Content starts
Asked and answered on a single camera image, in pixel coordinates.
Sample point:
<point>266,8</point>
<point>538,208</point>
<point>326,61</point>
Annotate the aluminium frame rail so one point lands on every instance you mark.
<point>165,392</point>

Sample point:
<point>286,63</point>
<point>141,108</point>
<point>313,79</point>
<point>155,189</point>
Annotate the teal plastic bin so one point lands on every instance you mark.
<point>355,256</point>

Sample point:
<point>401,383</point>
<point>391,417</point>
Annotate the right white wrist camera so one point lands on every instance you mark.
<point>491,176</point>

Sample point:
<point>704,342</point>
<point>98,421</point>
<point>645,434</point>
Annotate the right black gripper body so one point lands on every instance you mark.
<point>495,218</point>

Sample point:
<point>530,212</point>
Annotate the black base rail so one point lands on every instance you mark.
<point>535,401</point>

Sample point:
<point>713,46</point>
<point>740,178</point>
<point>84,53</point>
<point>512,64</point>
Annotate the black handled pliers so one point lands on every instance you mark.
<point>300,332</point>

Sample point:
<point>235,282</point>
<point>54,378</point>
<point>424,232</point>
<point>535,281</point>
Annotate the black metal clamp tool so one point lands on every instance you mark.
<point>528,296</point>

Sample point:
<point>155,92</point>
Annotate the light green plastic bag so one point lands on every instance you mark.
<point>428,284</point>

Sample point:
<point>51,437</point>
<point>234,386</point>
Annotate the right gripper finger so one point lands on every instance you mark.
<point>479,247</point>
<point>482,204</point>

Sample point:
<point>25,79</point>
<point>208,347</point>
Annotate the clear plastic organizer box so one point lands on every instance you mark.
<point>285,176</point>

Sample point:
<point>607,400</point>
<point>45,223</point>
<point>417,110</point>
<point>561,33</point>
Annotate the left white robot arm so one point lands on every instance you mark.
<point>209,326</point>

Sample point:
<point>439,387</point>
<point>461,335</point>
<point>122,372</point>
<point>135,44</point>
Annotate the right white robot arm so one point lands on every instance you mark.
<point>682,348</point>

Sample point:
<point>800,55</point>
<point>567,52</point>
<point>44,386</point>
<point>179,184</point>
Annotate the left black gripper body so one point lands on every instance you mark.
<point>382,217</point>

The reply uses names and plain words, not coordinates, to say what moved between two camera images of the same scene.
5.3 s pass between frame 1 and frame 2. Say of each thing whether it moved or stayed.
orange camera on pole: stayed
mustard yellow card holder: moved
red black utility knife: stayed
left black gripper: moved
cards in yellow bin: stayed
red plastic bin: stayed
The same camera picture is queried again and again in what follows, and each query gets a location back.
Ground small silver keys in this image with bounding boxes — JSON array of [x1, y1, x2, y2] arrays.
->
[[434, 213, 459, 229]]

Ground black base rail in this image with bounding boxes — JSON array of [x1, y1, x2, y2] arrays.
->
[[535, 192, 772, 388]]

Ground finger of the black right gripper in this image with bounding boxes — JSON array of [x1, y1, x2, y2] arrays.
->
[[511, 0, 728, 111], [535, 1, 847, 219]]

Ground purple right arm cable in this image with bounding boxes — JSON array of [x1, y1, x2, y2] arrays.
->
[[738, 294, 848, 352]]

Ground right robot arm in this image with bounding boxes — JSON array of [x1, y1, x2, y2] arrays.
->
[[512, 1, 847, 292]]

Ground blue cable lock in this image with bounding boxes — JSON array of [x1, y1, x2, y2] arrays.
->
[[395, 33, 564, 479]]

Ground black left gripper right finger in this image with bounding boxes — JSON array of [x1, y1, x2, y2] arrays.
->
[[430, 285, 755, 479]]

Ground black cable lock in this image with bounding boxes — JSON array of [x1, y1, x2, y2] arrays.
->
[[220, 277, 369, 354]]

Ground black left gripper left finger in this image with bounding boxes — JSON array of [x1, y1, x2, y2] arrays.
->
Content ends
* [TASK BRIEF]
What's needed is a word-for-word restatement of all the entries.

* [TASK OUTPUT]
Asked and answered on a single camera image, in pixel coordinates.
Sample point:
<point>266,8</point>
<point>538,208</point>
<point>326,61</point>
Annotate the aluminium frame rail so one point lands on every instance you mark.
<point>165,392</point>

Sample point:
<point>286,63</point>
<point>141,108</point>
<point>313,79</point>
<point>155,189</point>
Annotate the teal plastic bin so one point lands on every instance you mark.
<point>355,256</point>

Sample point:
<point>401,383</point>
<point>391,417</point>
Annotate the right white wrist camera so one point lands on every instance you mark.
<point>491,176</point>

Sample point:
<point>704,342</point>
<point>98,421</point>
<point>645,434</point>
Annotate the right black gripper body so one point lands on every instance you mark.
<point>495,218</point>

Sample point:
<point>530,212</point>
Annotate the black base rail so one point lands on every instance you mark.
<point>535,401</point>

Sample point:
<point>713,46</point>
<point>740,178</point>
<point>84,53</point>
<point>512,64</point>
Annotate the black handled pliers so one point lands on every instance you mark.
<point>300,332</point>

Sample point:
<point>235,282</point>
<point>54,378</point>
<point>424,232</point>
<point>535,281</point>
Annotate the black metal clamp tool so one point lands on every instance you mark.
<point>528,296</point>

Sample point:
<point>155,92</point>
Annotate the light green plastic bag so one point lands on every instance you mark.
<point>428,284</point>

Sample point:
<point>51,437</point>
<point>234,386</point>
Annotate the right gripper finger so one point lands on every instance you mark.
<point>479,247</point>
<point>482,204</point>

Sample point:
<point>25,79</point>
<point>208,347</point>
Annotate the clear plastic organizer box so one point lands on every instance you mark.
<point>285,176</point>

Sample point:
<point>607,400</point>
<point>45,223</point>
<point>417,110</point>
<point>561,33</point>
Annotate the left white robot arm so one point lands on every instance you mark.
<point>209,326</point>

Sample point:
<point>439,387</point>
<point>461,335</point>
<point>122,372</point>
<point>135,44</point>
Annotate the right white robot arm so one point lands on every instance you mark.
<point>682,348</point>

Sample point:
<point>800,55</point>
<point>567,52</point>
<point>44,386</point>
<point>179,184</point>
Annotate the left black gripper body so one point lands on every instance you mark.
<point>382,217</point>

The reply uses names and plain words, not coordinates, to say what moved between two camera images of the same scene.
5.3 s pass between frame 1 and frame 2. Say of each thing whether it moved or stayed.
orange camera on pole: stayed
mustard yellow card holder: moved
red black utility knife: stayed
left black gripper: moved
cards in yellow bin: stayed
red plastic bin: stayed
The same camera picture is queried again and again in what follows, and each query gets a location back.
Ground small silver keys in this image with bounding boxes — JSON array of [x1, y1, x2, y2] arrays.
->
[[434, 213, 459, 229]]

Ground black base rail in this image with bounding boxes — JSON array of [x1, y1, x2, y2] arrays.
->
[[535, 192, 772, 388]]

Ground finger of the black right gripper in this image with bounding boxes — JSON array of [x1, y1, x2, y2] arrays.
->
[[511, 0, 728, 111], [535, 1, 847, 219]]

Ground purple right arm cable in this image with bounding boxes — JSON array of [x1, y1, x2, y2] arrays.
->
[[738, 294, 848, 352]]

Ground right robot arm in this image with bounding boxes — JSON array of [x1, y1, x2, y2] arrays.
->
[[512, 1, 847, 292]]

Ground blue cable lock in this image with bounding boxes — JSON array of [x1, y1, x2, y2] arrays.
->
[[395, 33, 564, 479]]

Ground black left gripper right finger in this image with bounding boxes — JSON array of [x1, y1, x2, y2] arrays.
->
[[430, 285, 755, 479]]

Ground black cable lock in this image with bounding boxes — JSON array of [x1, y1, x2, y2] arrays.
->
[[220, 277, 369, 354]]

Ground black left gripper left finger in this image with bounding boxes — JSON array of [x1, y1, x2, y2] arrays.
->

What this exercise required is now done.